На рассвете боярышню сменил Анастасий. Вместе с ним пришли товарищи Некраса. Выспавшиеся, накормленные, отмытые и переодетые, они уже почти походили на людей и смотрели в будущее с надеждой. Пока Мурава давала молодому ромею различные наставления, к Торопу подошел муж, выглядевший старше других и державшийся увереннее, если об уверенности здесь вообще могла идти речь.
– Эй, парень, – окликнул он мерянина. – А кем тебе будет человек, который давеча рядом с ханом Камчибеком сидел?
– Наставником и товарищем, – отозвался Тороп. – Он меня ратному делу обучает.
– А как зовут его?
– Мы кличем его Лютобором, ханы Органа называют Барсом, а нареченного имени он нам не называл.
– Я Улеб, гость Киевский, – представился говорящий. – А это – люди мои. Куря нас весной на порогах взял, понимаешь, отбиться не смогли. А зимой я в княжьем тереме на пиру был и твоего товарища там видел. Сидел он ниже только Икмора со Свенельдом и одет был не в пример лучше вчерашнего. Князь называл его по батюшке Ольговичем и в его честь здравицу провозглашал. Попросил бы ты его, парень, как будет в Киеве, весточку моим передать, чтобы выкуп собрали. А то не век же нам в холопах ходить!
После вчерашнего слова Улеба Торопа не особенно удивили, он только подумал, что, небось, франкское сукно и ромейская парча были наставнику ох как к лицу. Он пообещал Улебу выполнить просьбу, однако предупредил, что русс, судя по всему, в Киев еще не скоро вернется.

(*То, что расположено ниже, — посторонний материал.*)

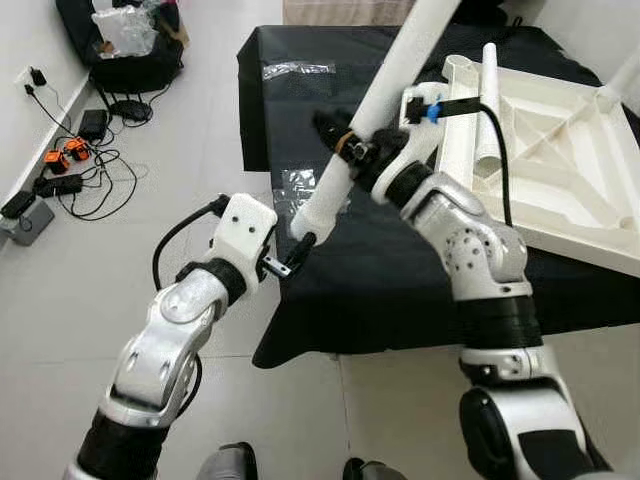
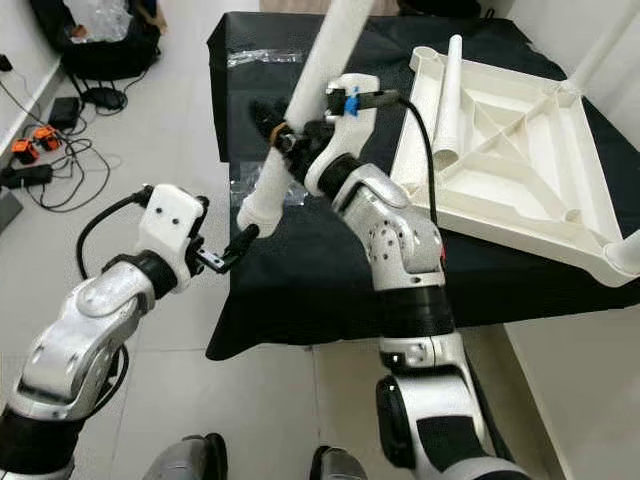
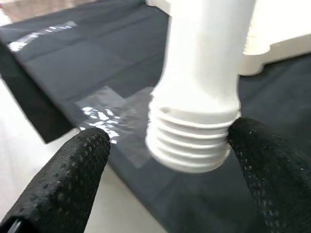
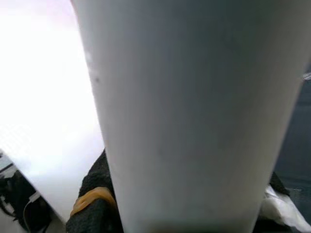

– Ты лучше расскажи, кто ты таков, нашему боярину, – посоветовал мерянин напоследок. – Он человек справедливый, от него пока никто обиды не знал. А там, глядишь, в Итиле встретишь кого из киян, нешто не помогут?
Тем временем Мурава решила еще немного задержаться. С молодым ромеем у нее всегда находилось, о чем перемолвиться, что обсудить. В самом деле, с кем еще юная ведовица могла поговорить, скажем, о том, как ловчее принять роды, чем следует обработать рану, чтобы она не загноилась, и есть ли на свете такое средство, чтобы смогло вылечить загнавшую боярыню Ксению в могилу грудную хворь.